The situation gives "every appearance of getting dangerously close to the conversation on the debt ceiling," said Nancy Pelosi, the Democratic minority leader of the House of Representatives.

In fact, she said, "We're in the conversation on the debt ceiling."

At the same time, hopes that the debt ceiling fight could be resolved without a catastrophe were raised by reports in The New York Times and Washington Post that House Speaker John Boehner told other lawmakers he would work to avoid default, even if it meant relying on the votes of Democrats, as he did in August 2011.

A spokesman for Boehner would neither confirm nor deny the reports, restating previous public statements by the speaker that "the United States will not default on its debt."

Senator Charles Schumer, the second-ranking Senate Democrat, reacting to the reports, said, "This could be the beginnings of a significant breakthrough."

The New York senator added, "Even coming close to the edge of default is very dangerous," as he urged quick passage of legislation to raise the $16.7 trillion cap on borrowing.

Boehner met behind closed doors with House Republicans on Friday morning.

The Republican-controlled House has so far pressed ahead with a strategy of voting piecemeal to fund publicly popular federal agencies—like the Veterans Administration, the National Park Service, and the National Institutes of Health—that are now partially closed.

(Read more: Washington baits, Wall St. doesn't bite on panic)

Republicans know that neither the Democratic-controlled Senate nor Obama will go along with such an approach, but it allows them to accuse Democrats of working against the interests of veterans, national parks, and cancer patients.

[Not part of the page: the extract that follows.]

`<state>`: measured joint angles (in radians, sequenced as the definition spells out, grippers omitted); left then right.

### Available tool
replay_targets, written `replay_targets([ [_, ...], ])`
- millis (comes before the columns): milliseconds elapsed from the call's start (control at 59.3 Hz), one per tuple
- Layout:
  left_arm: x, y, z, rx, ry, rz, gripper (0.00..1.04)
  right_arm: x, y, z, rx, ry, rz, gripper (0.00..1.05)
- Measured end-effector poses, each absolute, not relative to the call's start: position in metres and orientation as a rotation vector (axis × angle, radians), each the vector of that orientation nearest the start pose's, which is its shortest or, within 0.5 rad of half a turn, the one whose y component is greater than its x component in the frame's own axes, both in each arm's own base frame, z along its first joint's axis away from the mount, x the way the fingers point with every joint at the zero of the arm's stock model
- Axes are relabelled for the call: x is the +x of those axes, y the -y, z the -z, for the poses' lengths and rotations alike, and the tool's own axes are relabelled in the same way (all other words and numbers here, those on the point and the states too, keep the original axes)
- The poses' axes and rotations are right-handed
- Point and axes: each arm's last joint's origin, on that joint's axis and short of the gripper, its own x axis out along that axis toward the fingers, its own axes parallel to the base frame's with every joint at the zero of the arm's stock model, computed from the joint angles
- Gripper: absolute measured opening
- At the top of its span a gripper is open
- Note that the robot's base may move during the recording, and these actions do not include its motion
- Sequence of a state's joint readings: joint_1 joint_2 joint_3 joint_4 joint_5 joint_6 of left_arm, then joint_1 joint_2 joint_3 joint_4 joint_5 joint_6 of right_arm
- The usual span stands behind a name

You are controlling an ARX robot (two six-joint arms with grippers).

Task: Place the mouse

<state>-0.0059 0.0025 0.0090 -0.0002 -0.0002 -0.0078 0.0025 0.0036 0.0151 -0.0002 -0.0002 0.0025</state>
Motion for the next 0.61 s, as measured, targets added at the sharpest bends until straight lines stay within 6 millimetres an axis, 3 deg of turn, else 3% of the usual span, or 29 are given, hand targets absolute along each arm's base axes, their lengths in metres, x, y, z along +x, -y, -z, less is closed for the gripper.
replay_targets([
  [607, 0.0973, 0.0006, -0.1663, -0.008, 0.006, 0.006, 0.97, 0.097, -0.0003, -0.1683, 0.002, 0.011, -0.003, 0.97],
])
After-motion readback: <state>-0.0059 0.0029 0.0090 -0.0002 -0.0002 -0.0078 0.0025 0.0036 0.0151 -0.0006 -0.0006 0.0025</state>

House Republicans on Thursday began lining up 11 more bills to fund targeted programs. These measures are to pay for nutrition programs for low-income women and their children, a program to secure nuclear weapons and non-proliferation, food and drug safety, intelligence gathering, border patrols, American Indian and Alaska Native health and education programs, weather monitoring, Head Start school programs for the poor and other aid for schools that rely heavily on federal assistance.

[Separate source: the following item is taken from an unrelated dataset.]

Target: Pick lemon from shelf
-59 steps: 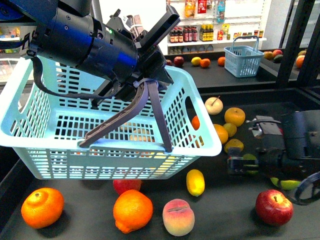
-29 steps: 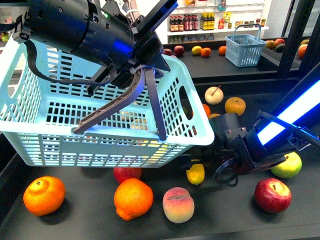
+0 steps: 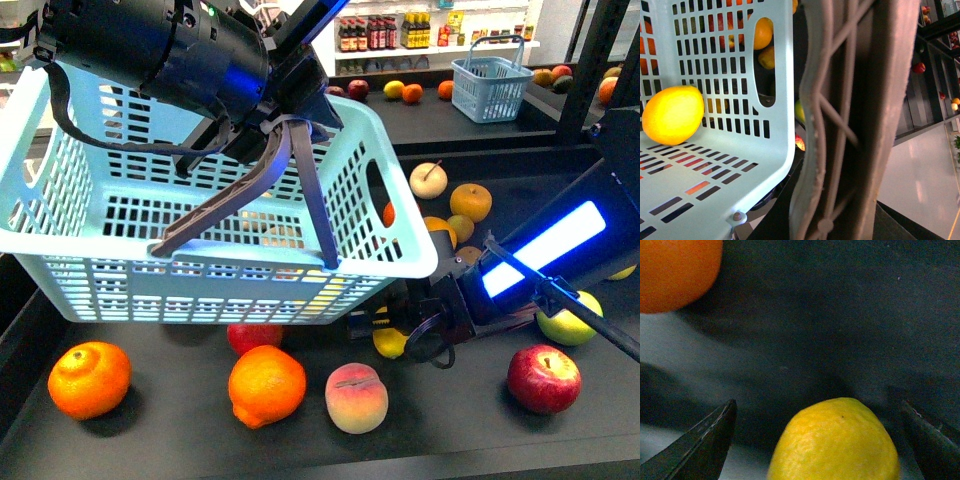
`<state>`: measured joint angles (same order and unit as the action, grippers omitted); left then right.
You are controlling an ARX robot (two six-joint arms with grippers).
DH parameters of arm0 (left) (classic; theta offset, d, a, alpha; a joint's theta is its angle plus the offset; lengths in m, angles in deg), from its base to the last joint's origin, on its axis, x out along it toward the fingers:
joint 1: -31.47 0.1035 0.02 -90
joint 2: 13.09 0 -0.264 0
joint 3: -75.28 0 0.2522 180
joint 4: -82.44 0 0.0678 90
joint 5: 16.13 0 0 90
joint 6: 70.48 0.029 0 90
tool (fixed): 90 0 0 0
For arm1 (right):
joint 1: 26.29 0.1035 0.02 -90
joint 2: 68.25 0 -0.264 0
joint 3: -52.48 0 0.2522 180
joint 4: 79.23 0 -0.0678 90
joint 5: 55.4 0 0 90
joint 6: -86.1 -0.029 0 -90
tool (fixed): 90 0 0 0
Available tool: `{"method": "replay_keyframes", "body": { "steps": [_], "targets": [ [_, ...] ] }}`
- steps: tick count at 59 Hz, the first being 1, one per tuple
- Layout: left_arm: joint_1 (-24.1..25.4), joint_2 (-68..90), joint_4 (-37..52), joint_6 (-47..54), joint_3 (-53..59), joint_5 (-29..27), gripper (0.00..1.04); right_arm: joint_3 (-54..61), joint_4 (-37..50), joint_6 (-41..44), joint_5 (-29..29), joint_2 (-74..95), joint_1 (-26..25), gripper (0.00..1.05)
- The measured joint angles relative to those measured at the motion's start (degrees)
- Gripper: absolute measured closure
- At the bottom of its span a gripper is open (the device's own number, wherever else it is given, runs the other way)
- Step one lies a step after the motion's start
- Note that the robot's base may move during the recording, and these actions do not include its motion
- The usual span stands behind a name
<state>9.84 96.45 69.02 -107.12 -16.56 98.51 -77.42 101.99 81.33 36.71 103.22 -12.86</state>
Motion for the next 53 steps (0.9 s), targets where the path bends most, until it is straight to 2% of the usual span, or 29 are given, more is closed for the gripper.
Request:
{"method": "replay_keyframes", "body": {
  "steps": [15,20,29,40,53],
  "targets": [
    [-0.11,0.0,0.0,-0.22,0.0,-0.17,0.91,-0.33,0.66,0.09,-0.59,0.55,-0.07,0.47],
    [-0.11,0.0,0.0,-0.24,0.0,-0.2,0.91,0.81,1.55,0.07,-0.68,0.09,-0.37,0.54],
    [-0.11,0.0,0.0,-0.22,0.0,-0.24,0.91,5.33,3.76,0.15,-1.09,-2.43,-1.16,0.55],
    [-0.11,0.0,0.0,-0.22,0.0,-0.22,0.91,16.96,9.84,0.66,-2.56,-10.34,-4.33,0.55],
    [-0.11,0.0,0.0,-0.24,0.0,-0.22,0.91,29.66,16.96,1.66,-4.26,-20.96,-10.34,0.56]
  ]
}}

Disaster assistance also is slated for temporary renewal under the House measures, as well as a bill to provide retroactive pay to federal workers during the government shutdown.

The bills are likely to be debated by the full House over coming days, though not all at once. Democrats have rejected the piecemeal approach and Obama has said he will veto the measures.

The government shutdown and impending debt deadline in the United States kept the dollar near an eight-month low despite signs of a fight back on Friday and drove world shares towards a second week of losses.

The government's September employment report, the most widely watched economic data both on Wall Street and Main Street, had been scheduled for release on Friday, but was a casualty of the shutdown.